The strength of these intermolecular forces affects a substance's heat of vaporization, which is the energy required to convert a substance from liquid to gas. A higher heat of vaporization indicates stronger intermolecular forces that must be overcome.

Molar Mass

Molar mass is the mass of one mole of a substance and is expressed in grams per mole (g/mol). It is directly related to the molecular weight of a compound, which is the sum of the atomic weights of all the atoms in the molecule. Molar mass can influence the heat of vaporization because heavier molecules tend to have stronger dispersion forces. As the molar mass increases, the electrons in the molecule are more spread out, leading to stronger temporary dipoles and, therefore, stronger intermolecular attractions that make it more energy-intensive to vaporize the substance.

For example, comparing the heat of vaporization for propane ($C{H}_{3}C{H}_{2}C{H}_3\text{, 19.0 kJ/mol}$) and pentane ($C{H}_{3}C{H}_{2}C{H}_{2}C{H}_{2}C{H}_3\text{, 27.6 kJ/mol}$), we can see that pentane, with a higher molar mass, requires more energy to vaporize due to the increased strength of intermolecular forces.

Molecular Polarity

Molecular polarity occurs when there is an uneven distribution of electrons in a molecule, causing it to have a positive end and a negative end, much like a magnet. This asymmetrical distribution of charge arises from differences in electronegativity between atoms within a molecule and the molecular geometry. Polar molecules exhibit stronger dipole-dipole interactions compared to nonpolar molecules, which mainly experience dispersion forces.

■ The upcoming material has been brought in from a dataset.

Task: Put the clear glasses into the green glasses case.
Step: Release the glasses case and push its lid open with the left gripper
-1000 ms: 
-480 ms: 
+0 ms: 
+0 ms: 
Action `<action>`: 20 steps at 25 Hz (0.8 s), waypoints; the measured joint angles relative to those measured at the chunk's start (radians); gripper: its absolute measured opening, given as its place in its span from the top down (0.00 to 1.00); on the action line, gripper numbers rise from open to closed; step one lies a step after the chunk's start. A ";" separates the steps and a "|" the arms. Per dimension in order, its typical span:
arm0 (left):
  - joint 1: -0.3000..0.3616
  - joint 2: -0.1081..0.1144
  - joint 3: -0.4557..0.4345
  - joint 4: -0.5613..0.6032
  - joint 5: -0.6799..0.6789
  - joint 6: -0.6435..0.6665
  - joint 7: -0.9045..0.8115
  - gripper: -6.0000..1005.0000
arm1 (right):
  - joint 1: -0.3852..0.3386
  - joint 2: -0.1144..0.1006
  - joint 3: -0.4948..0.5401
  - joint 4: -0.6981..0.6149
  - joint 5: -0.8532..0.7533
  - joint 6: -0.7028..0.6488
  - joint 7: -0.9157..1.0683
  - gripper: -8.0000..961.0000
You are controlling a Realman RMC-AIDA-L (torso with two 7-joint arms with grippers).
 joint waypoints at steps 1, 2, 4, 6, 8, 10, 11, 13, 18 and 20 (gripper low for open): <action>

For instance, acetone ($C{H}_{3}COC{H}_3\text{, 32.0 kJ/mol}$) has higher molecular polarity due to its polar C=O bond, leading to stronger intermolecular forces compared to 1-bromopropane ($C{H}_{3}C{H}_{2}C{H}_{2}Br\text{, 33.6 kJ/mol}$), which has a lower polarity. The increased polarity affects the heat of vaporization as it requires more energy to break these interactions during the phase change from liquid to gas.

Hydrogen Bonding

Hydrogen bonding is a strong type of dipole-dipole interaction and a significant factor in determining a compound's heat of vaporization. These bonds form when a hydrogen atom bonded to an electronegative atom (like oxygen, nitrogen, or fluorine) interacts with a lone pair of electrons on a nearby electronegative atom. Hydrogen bonds are stronger than other types of intermolecular forces and require more energy to break.

For example, 1-propanol ($C{H}_{3}C{H}_{2}C{H}_{2}OH\text{, 47.3 kJ/mol}$) can form hydrogen bonds due to the OH group, resulting in a substantially higher heat of vaporization than 1-bromopropane ($C{H}_{3}C{H}_{2}C{H}_{2}Br\text{, 33.6 kJ/mol}$), where such bonding is absent. This comparison demonstrates the significant impact that hydrogen bonding can have on the heat of vaporization, thus highlighting the remarkable energy required to separate molecules that are hydrogen-bonded.